Description of the task: Scan the entries below, and for each line that includes the word "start", make a copy.

Given data:
*** Block opens ***

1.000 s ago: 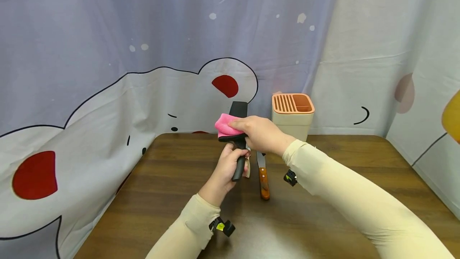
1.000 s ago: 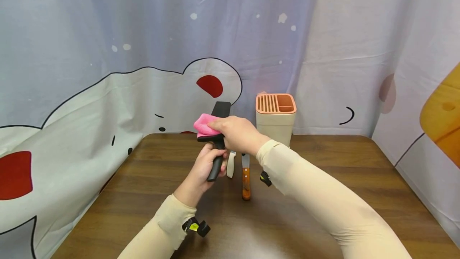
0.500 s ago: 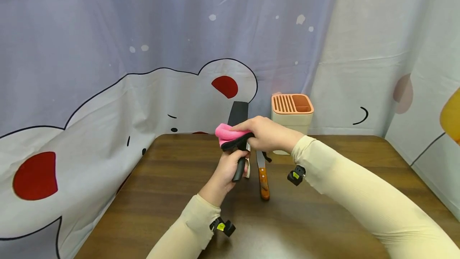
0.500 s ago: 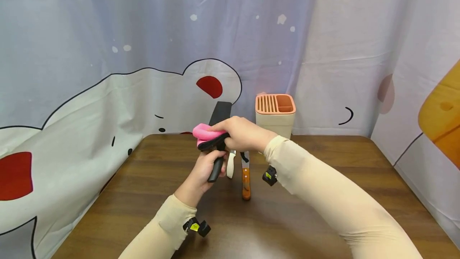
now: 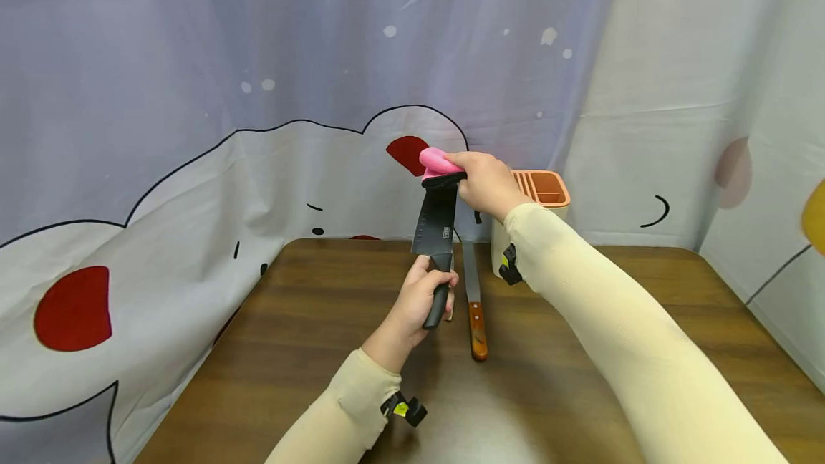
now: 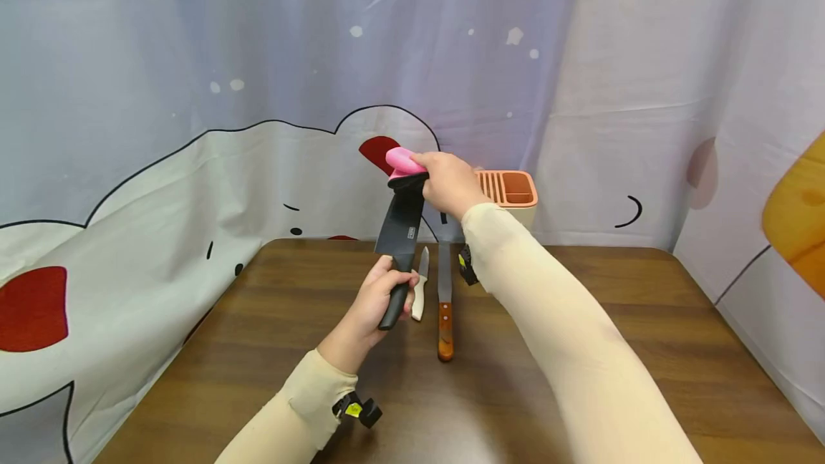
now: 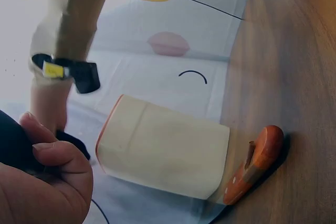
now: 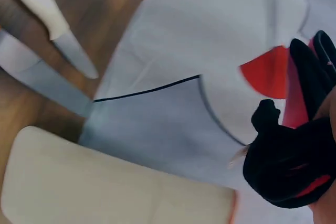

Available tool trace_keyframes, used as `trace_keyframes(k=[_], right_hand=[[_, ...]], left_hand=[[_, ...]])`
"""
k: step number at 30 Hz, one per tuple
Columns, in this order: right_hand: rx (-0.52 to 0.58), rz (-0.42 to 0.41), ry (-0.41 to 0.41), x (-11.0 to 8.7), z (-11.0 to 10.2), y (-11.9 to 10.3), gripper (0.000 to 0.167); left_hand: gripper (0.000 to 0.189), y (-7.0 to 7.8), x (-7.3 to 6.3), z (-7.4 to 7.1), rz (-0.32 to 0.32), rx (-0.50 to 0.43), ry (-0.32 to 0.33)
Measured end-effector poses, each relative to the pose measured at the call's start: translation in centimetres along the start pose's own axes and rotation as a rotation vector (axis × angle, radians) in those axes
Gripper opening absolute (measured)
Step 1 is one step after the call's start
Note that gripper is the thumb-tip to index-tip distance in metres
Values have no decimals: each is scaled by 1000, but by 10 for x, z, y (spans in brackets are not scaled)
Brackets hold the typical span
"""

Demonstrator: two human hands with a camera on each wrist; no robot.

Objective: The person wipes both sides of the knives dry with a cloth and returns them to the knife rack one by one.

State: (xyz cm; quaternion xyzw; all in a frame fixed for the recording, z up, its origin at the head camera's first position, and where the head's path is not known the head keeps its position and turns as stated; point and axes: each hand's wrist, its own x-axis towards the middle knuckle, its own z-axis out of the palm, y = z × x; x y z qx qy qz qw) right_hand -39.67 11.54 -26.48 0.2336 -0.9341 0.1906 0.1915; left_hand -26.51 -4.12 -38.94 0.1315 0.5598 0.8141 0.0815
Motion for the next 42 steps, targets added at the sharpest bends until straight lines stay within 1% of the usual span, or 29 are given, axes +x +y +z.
trace_keyframes(k=[2,4,8,12,15,20,26,30,33,36,39,42], right_hand=[[-23,12,-13,2,8,4,68],[-46,9,-44,2,15,6,72],[-98,-31,-109,0,25,4,77],[-151,-85,-113,-5,31,3,74],[-159,-129,-130,-11,32,2,74],[-146,-213,-176,-28,28,-8,75],[-192,-341,-172,-54,25,-22,69],[-221,-419,-167,-74,22,-31,67],[-203,-455,-170,-88,20,-36,63],[-145,-460,-180,-95,17,-37,59],[-67,-453,-214,-95,12,-34,59],[3,-439,-263,-91,2,-30,61]], left_hand=[[19,1,0,2,4,1,-3],[20,1,0,3,4,-1,-10],[20,3,0,4,2,0,-29],[19,4,-2,3,-1,-6,-35],[19,5,-2,2,-11,-21,-33],[22,3,0,-1,-23,-49,-19],[25,2,3,-4,-33,-56,-29],[19,0,3,-4,-29,-36,-38],[9,-3,1,-5,-37,-19,-51],[9,-7,0,-5,-56,-18,-63],[9,-8,0,-5,-71,-15,-46],[8,-6,2,-4,-74,6,-38]])
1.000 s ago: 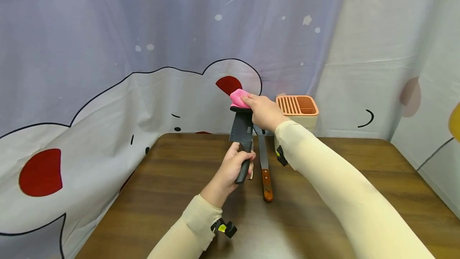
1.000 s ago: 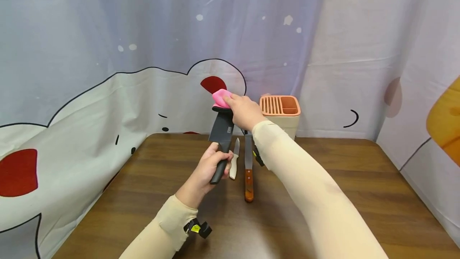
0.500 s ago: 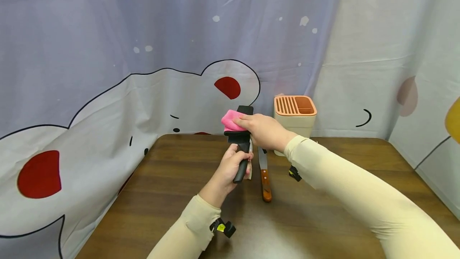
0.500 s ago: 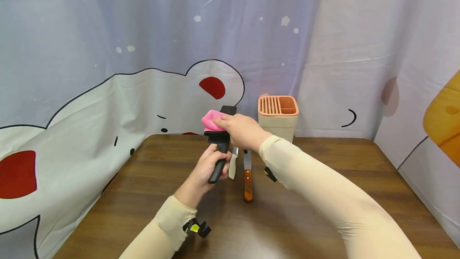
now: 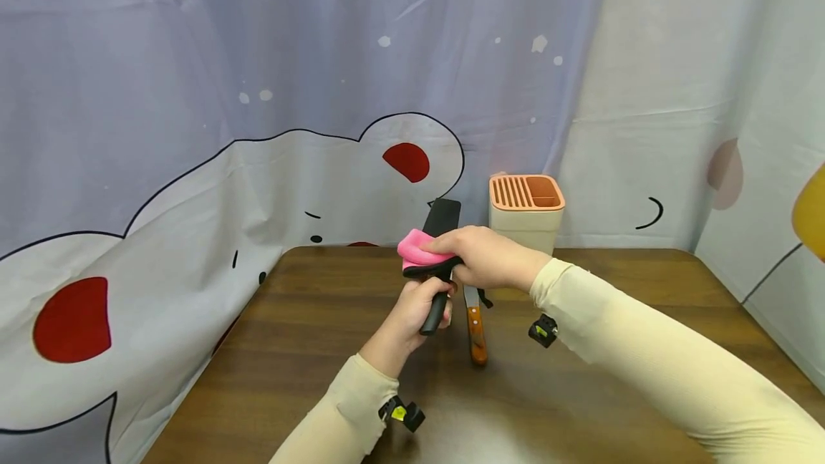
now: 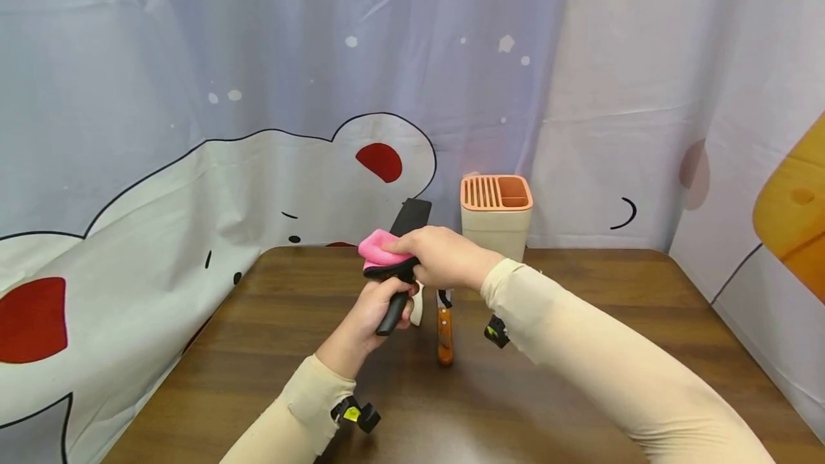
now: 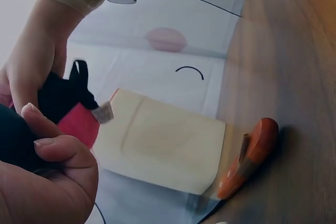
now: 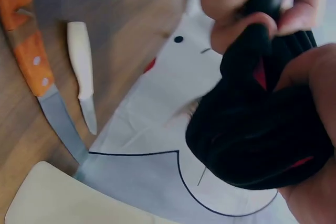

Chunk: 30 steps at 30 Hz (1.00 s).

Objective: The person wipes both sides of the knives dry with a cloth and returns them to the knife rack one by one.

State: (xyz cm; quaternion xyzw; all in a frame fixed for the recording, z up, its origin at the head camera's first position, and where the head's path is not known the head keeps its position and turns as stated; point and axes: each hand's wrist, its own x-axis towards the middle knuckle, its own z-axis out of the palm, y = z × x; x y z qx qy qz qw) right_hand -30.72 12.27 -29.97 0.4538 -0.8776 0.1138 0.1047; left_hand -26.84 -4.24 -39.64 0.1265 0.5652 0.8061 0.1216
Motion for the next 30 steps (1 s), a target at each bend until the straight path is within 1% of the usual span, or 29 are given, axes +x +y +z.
trace_keyframes(k=[3,6,7,10,12,15,17,18,20,23,26,30], right_hand=[[54,-3,-19,1,-11,4,62],[82,11,-13,6,-24,11,64],[90,23,2,9,-28,15,64],[95,105,79,19,-40,30,65],[74,175,157,26,-44,42,64],[-4,263,256,37,-40,57,66],[-69,308,279,42,-31,65,67],[-102,321,278,44,-26,68,66],[-161,329,250,47,-14,71,65],[-222,306,193,49,-1,72,63],[-232,281,165,50,4,69,62],[-218,273,173,48,6,64,63]], left_hand=[[9,3,0,-1,0,24,4],[22,6,-1,0,7,32,4],[27,6,-1,0,12,31,4],[34,7,0,0,22,30,5],[31,7,0,0,22,36,4],[21,6,-1,1,16,36,6],[18,5,-1,2,13,37,3],[17,5,-2,2,14,37,1],[17,5,-3,4,16,40,-4],[21,8,-3,7,24,37,-14],[27,10,-3,9,38,17,-21],[29,12,-3,10,40,-8,-27]])
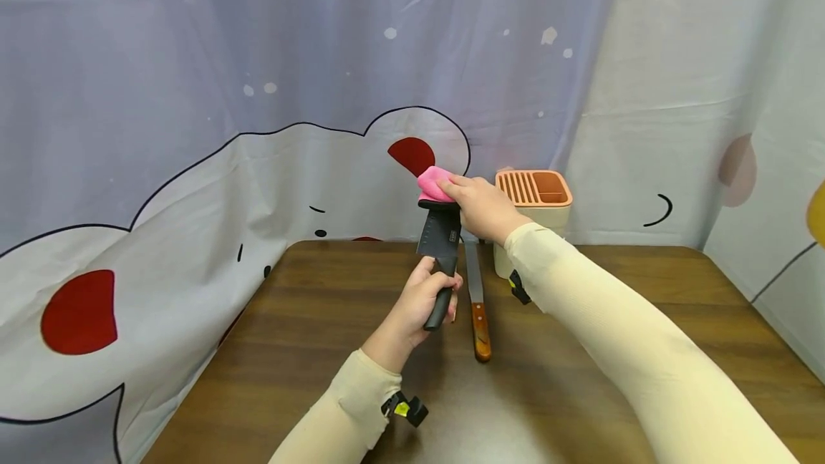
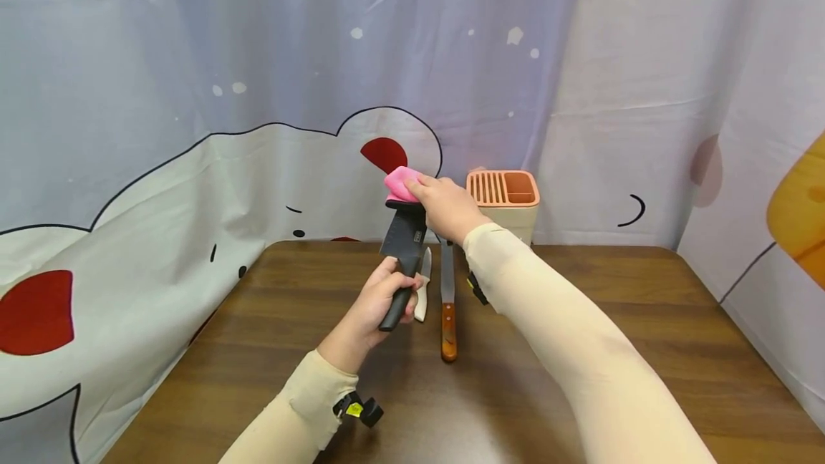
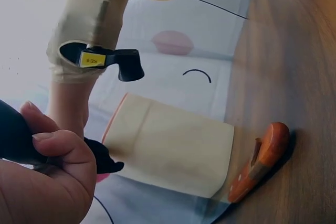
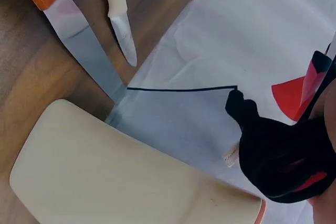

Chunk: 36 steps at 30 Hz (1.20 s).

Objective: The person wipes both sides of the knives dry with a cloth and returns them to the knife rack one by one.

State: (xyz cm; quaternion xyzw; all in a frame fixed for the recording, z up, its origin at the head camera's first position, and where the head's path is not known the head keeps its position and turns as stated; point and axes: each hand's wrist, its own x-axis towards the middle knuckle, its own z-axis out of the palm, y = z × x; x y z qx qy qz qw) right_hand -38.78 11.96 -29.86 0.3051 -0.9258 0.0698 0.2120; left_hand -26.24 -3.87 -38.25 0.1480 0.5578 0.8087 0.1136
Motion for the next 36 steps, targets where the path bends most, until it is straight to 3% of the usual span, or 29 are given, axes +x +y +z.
trace_keyframes(k=[8,15,22,29,33,36], right_hand=[[65,-109,2,-15,1,-17,62],[92,-202,38,-41,0,-34,59],[130,-293,43,-58,-10,-49,55],[230,-284,-40,-63,-22,-56,56],[360,-235,-69,-64,-31,-51,58],[441,-199,-49,-65,-38,-43,57]], left_hand=[[30,2,2,-5,6,-14,22],[39,2,2,-6,7,-1,32],[8,3,4,-9,11,19,39],[15,2,3,-13,-30,-7,99],[12,0,2,-16,-32,-18,80],[20,0,1,-17,-10,-20,52]])
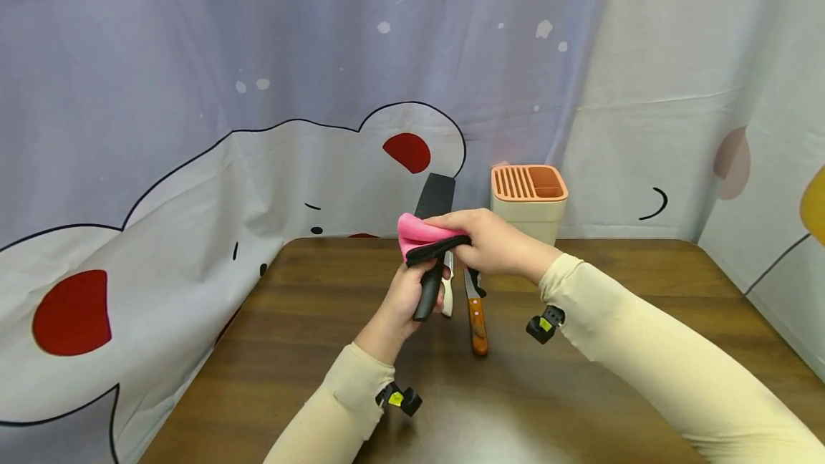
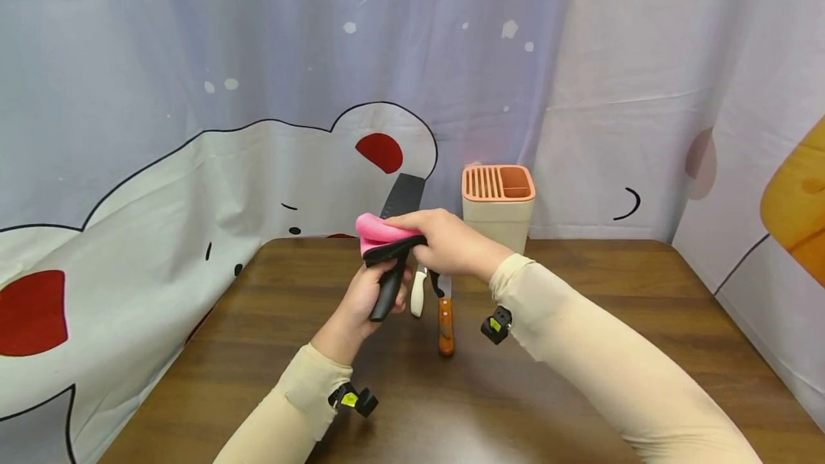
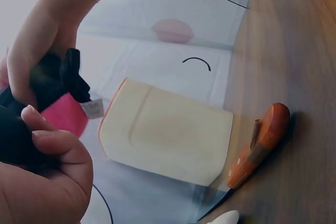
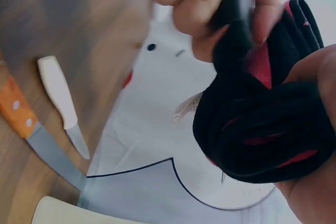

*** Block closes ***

Task output:
Measured end-effector poses, each relative to the pose measured at the call's start: translation in centimetres along the start pose's own axes and rotation as a rotation vector (axis × angle, radians) in those axes
Step 1 is one step after the call's start

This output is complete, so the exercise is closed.